Workout progression.
How should workouts progress from session to session?
The VQD model explained.
Effective training for a race, or series of races, should demonstrate some sort of “progression”. This means that training sessions, and other metrics, should evolve over time, resulting in improved performance of the athlete. This occurs in accordance with the SAID principle (specific adaptation to imposed demand), where, as the athlete adapts to novel and manifold training stimuli, fresh stimuli must be introduced to ensure continued improvements in performance. In other words, you can’t just keep doing the exact same workouts forever and expect to keep getting better. Training sessions must evolve to impose new and more challenging demands on the athlete in order for the desired adaptations to be attained.
So what’s a great way to do this? The VQD model of progression.
The VQD model is a highly effective progression scheme. The letters refer to Volume, Quality, and Density, which are the building blocks of any workout. The basic idea is that, with each subsequent workout, you select at least one of these three qualities to “modulate”. I’ll explain further, but first, let’s define some terms:
Volume: in this model, volume refers to the total or global distance covered in the entirety of the session.

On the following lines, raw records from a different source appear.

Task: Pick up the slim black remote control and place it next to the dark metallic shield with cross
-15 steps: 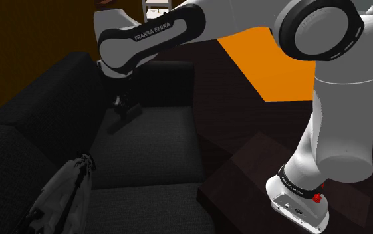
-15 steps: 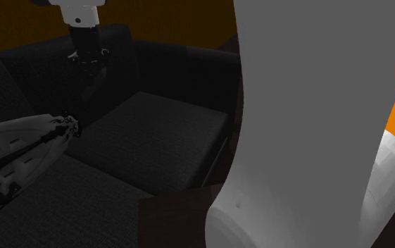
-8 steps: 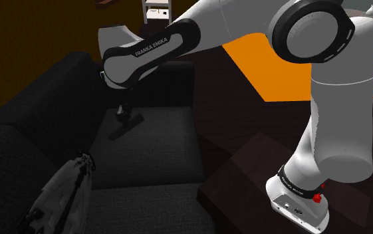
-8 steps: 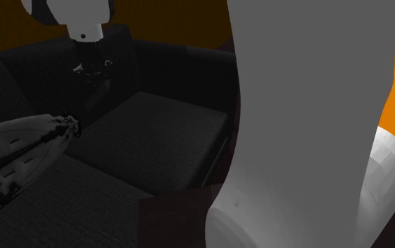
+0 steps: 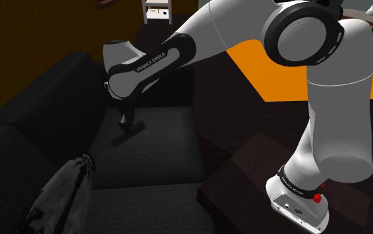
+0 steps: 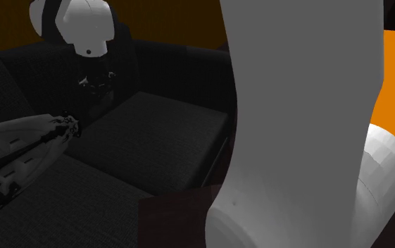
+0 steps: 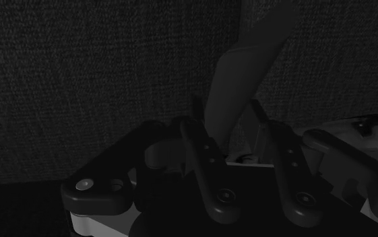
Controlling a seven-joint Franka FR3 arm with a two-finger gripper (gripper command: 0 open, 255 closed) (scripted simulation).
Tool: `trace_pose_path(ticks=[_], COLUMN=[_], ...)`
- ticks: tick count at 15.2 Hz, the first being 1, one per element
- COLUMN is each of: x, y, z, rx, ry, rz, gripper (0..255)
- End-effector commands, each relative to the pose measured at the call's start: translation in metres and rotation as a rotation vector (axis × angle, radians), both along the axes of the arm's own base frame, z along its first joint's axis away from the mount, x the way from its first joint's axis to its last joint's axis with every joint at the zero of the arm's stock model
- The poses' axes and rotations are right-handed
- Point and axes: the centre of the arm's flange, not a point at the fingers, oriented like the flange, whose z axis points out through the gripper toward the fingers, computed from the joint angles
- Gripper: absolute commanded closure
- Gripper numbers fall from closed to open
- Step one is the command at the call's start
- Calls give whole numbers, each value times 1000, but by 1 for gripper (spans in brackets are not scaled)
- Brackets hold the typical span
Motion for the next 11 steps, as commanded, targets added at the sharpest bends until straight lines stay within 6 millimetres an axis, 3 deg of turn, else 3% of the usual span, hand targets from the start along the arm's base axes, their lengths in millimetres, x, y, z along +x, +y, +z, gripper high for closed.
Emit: trace_pose_path(ticks=[1, 11], x=[1, 1], y=[1, 1], z=[-10, -63], rx=[0, 0], ry=[-1, -1], rz=[0, 0], gripper=[255, 255])
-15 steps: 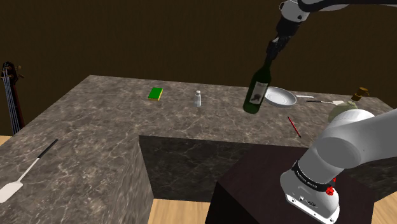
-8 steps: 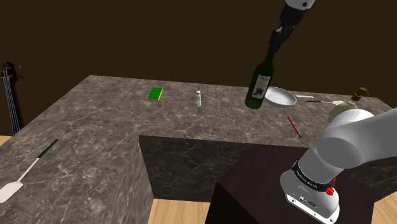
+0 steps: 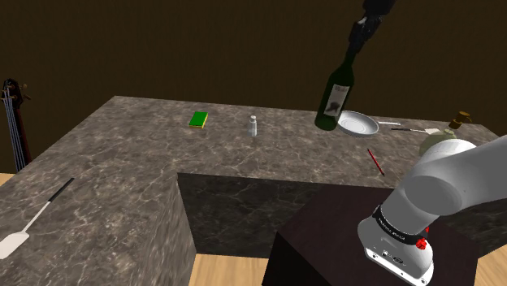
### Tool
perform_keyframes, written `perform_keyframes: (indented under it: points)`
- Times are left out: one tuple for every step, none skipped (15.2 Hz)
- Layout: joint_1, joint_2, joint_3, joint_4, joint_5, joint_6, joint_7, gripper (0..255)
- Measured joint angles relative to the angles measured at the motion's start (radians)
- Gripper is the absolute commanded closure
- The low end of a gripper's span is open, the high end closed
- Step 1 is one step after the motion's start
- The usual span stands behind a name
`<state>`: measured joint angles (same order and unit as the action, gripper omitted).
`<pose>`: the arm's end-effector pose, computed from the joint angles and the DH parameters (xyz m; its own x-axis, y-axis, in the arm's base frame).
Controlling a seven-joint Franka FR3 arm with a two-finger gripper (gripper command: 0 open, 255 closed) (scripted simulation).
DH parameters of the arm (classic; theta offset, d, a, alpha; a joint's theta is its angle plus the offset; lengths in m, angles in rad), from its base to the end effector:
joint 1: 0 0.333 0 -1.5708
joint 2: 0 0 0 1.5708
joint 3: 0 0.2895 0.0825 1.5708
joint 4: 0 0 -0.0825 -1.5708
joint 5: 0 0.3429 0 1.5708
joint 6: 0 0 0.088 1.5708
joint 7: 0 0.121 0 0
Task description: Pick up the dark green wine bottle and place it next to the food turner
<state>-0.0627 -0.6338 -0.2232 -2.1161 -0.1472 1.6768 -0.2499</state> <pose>0.3192 -0.1351 0.6184 0.9852 0.0017 0.1715 -0.0087 -0.9982 0.0596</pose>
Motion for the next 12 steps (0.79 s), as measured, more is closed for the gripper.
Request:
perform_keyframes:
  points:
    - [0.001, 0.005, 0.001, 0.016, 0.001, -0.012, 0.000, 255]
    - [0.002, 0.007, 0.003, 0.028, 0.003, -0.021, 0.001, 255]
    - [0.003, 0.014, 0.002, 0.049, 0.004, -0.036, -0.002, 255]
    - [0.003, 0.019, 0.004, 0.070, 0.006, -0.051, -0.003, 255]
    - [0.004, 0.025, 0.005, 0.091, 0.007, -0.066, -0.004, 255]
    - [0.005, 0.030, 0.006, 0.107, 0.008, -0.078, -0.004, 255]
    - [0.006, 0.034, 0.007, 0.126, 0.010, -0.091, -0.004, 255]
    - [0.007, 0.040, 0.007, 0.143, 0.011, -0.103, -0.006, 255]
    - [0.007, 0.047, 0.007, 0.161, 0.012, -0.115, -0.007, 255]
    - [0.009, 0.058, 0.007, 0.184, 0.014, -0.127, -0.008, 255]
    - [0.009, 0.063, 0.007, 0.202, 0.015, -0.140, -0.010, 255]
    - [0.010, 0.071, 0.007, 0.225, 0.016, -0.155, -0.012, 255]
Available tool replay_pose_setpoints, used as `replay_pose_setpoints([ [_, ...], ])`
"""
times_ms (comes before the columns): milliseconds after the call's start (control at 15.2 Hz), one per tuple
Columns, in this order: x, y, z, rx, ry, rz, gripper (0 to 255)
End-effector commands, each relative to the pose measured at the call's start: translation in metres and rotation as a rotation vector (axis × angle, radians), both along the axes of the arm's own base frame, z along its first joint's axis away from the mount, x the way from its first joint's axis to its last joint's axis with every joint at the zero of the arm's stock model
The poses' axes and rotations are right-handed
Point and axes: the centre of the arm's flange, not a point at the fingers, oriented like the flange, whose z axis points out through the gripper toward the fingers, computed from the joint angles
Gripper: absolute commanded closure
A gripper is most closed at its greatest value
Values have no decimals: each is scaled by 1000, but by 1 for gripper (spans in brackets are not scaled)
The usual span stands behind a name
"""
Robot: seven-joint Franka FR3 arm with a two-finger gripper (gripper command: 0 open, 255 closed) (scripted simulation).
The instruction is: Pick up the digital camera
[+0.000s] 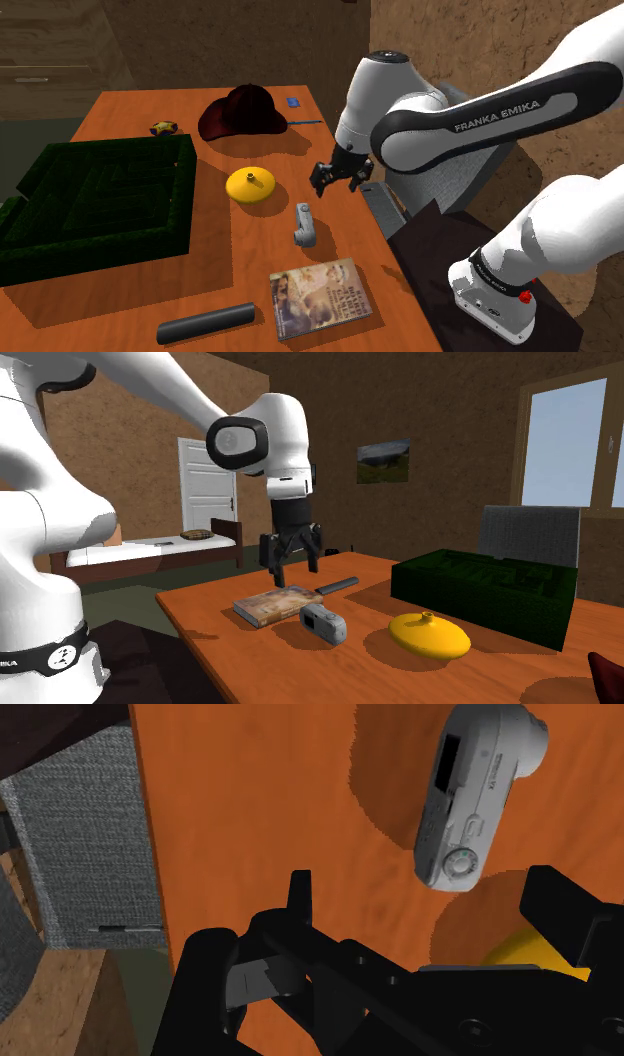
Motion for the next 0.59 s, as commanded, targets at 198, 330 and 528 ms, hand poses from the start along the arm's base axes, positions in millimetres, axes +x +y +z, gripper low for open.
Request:
replay_pose_setpoints([
  [198, 19, 41, -51, 0, 20, -84, 0],
  [330, 27, 58, -71, -1, 28, -116, 0],
  [528, 32, 69, -89, -1, 33, -138, 0],
])
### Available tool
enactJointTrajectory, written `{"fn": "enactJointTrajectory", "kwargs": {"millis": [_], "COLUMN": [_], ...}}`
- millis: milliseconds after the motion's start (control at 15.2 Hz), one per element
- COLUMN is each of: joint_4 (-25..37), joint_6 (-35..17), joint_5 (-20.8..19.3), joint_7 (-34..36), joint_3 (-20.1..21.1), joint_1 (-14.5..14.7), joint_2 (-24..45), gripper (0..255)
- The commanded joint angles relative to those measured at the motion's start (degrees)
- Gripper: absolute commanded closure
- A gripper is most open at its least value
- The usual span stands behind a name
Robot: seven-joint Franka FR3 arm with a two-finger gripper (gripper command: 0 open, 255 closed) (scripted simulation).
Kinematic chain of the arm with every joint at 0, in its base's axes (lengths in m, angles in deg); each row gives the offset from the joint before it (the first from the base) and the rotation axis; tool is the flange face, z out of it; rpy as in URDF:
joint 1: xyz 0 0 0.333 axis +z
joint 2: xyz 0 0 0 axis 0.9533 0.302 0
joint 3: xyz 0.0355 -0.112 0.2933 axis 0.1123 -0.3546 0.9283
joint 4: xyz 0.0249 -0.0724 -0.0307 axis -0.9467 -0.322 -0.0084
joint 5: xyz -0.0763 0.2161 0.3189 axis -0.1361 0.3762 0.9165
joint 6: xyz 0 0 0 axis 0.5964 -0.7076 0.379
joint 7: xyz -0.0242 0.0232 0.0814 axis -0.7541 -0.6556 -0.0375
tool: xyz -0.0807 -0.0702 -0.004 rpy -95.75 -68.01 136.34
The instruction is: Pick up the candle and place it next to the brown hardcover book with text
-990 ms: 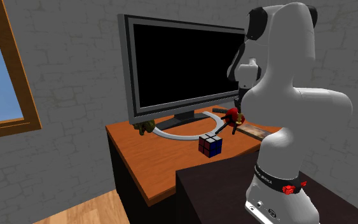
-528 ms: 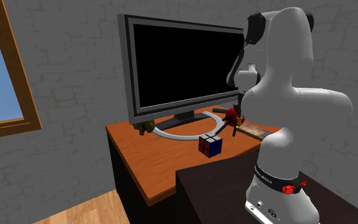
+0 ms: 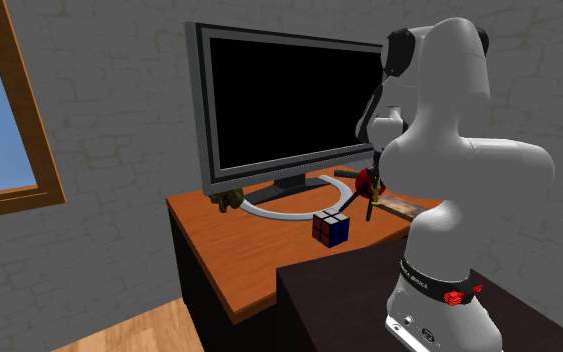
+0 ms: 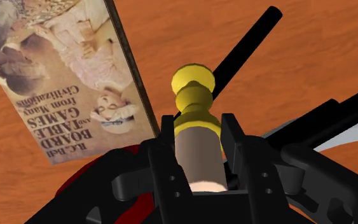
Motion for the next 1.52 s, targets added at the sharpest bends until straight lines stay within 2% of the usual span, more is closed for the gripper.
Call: {"fn": "enactJointTrajectory", "kwargs": {"millis": [0, 396, 462, 792, 1056, 1452], "joint_4": [-0.73, -0.73, -1.94, -0.74, -1.69, -1.69], "joint_6": [-0.58, -0.58, -0.57, -0.59, 4.1, 4.1], "joint_5": [-0.03, -0.03, -0.06, -0.03, -0.14, -0.14], "joint_7": [0.11, 0.11, 0.02, 0.11, 0.18, 0.18], "joint_3": [-0.01, -0.01, -0.04, -0.01, -0.1, -0.09], "joint_1": [0.08, 0.07, 0.02, 0.07, 0.14, 0.14], "joint_2": [2.27, 2.27, 1.03, 2.27, -3.37, -3.37], "gripper": [255, 255, 0, 0, 0, 0]}}
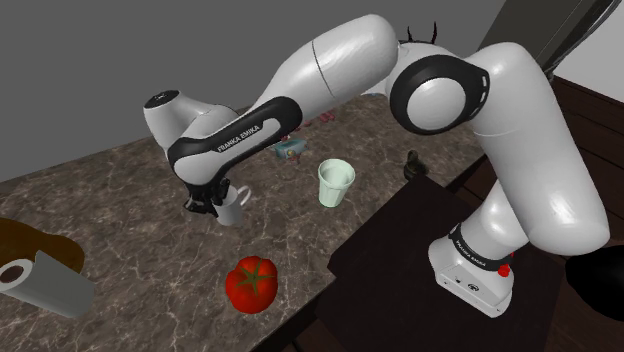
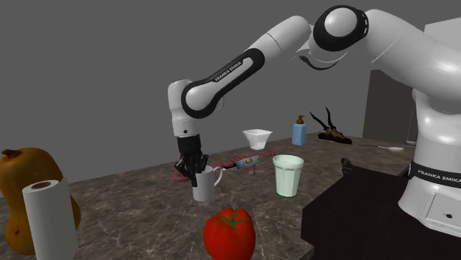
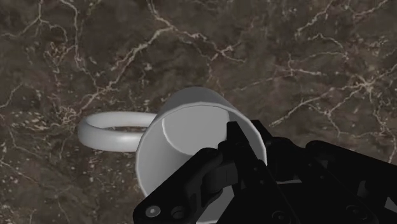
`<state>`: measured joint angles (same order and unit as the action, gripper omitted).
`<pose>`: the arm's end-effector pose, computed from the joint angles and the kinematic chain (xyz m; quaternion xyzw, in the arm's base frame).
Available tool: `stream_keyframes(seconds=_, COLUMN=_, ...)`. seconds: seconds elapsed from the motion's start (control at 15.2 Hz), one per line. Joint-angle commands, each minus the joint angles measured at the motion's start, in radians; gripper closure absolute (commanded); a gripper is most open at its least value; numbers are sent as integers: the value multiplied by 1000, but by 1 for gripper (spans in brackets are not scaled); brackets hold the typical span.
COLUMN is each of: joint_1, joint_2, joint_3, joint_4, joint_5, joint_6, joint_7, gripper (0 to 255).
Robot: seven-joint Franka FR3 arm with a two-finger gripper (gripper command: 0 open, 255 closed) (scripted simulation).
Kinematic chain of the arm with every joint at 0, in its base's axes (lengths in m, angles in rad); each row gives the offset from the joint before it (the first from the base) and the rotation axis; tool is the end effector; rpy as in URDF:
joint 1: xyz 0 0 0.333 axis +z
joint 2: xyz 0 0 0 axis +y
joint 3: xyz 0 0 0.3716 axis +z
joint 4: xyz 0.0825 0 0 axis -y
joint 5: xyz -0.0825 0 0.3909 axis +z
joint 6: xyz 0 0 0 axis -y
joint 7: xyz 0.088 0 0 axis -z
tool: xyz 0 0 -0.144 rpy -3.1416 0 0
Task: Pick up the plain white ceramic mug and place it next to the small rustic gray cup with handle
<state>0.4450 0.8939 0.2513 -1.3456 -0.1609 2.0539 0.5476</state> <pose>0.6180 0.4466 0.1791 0.9932 0.0795 -0.0830 0.0190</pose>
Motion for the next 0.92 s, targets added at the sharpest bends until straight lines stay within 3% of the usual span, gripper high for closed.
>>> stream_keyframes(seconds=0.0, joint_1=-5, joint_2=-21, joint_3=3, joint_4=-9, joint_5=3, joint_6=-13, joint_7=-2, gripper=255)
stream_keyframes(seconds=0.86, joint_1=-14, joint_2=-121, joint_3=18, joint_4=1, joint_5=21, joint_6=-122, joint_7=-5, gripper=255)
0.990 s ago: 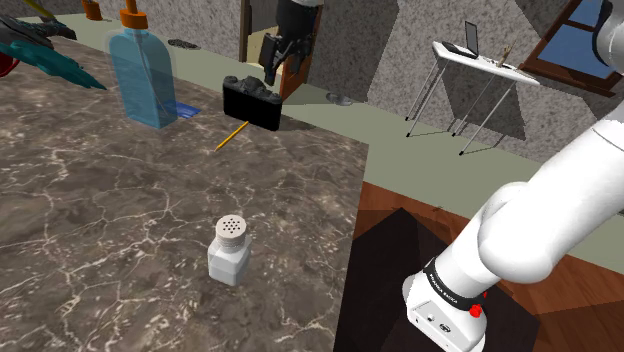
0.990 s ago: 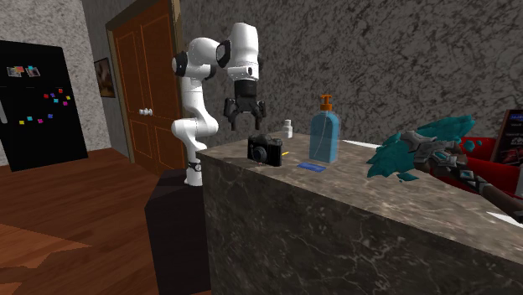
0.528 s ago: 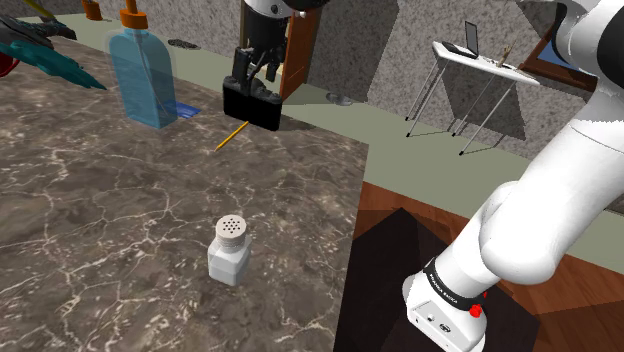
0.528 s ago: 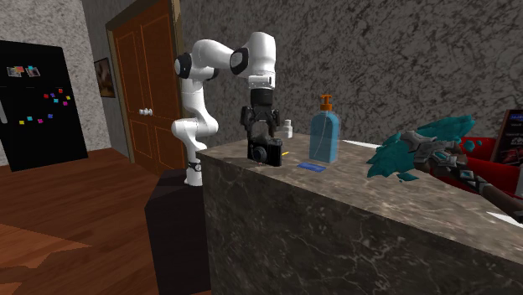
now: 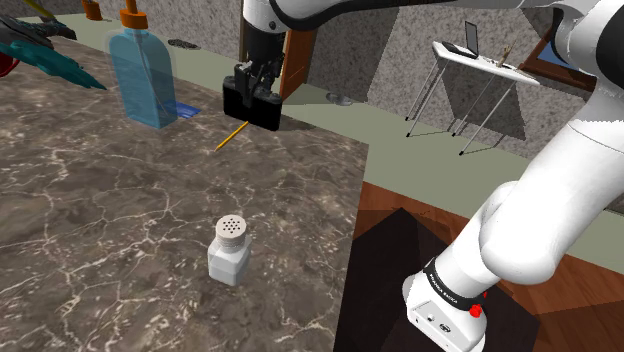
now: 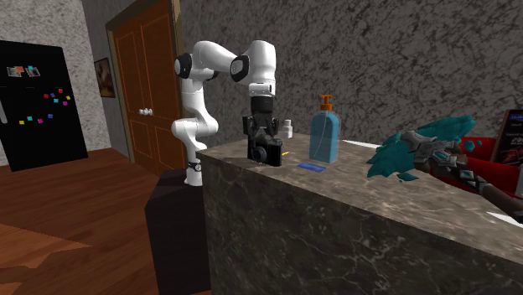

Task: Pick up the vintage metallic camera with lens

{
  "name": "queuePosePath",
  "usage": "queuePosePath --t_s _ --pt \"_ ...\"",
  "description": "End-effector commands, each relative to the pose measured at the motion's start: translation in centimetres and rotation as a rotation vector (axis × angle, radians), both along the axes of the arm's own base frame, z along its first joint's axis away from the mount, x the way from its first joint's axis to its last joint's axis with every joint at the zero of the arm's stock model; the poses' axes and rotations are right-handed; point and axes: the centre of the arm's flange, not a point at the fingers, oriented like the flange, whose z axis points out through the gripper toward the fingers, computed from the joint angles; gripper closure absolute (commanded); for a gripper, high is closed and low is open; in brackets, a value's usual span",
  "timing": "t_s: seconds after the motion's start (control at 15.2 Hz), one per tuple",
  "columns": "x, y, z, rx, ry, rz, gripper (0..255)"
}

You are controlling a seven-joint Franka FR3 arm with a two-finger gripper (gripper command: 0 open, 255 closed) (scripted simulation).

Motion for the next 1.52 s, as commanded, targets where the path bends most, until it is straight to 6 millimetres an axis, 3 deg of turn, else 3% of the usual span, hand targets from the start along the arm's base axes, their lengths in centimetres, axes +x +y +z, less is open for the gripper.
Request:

Quality: this can be thought of as “intensity-level”. What determines it as “high” or “low” is how it relates to the goal race pace in terms of velocity, as well as the duration/length of the interval relative to the running velocity. E.g. in a training scheme that focuses on 10,000m development, a workout consisting of 800m repeats at 5k pace would be considered “high” quality, both because the speed of the intervals is faster than goal race pace, and because 800m intervals run at 5k effort are generally high-intensity endeavors.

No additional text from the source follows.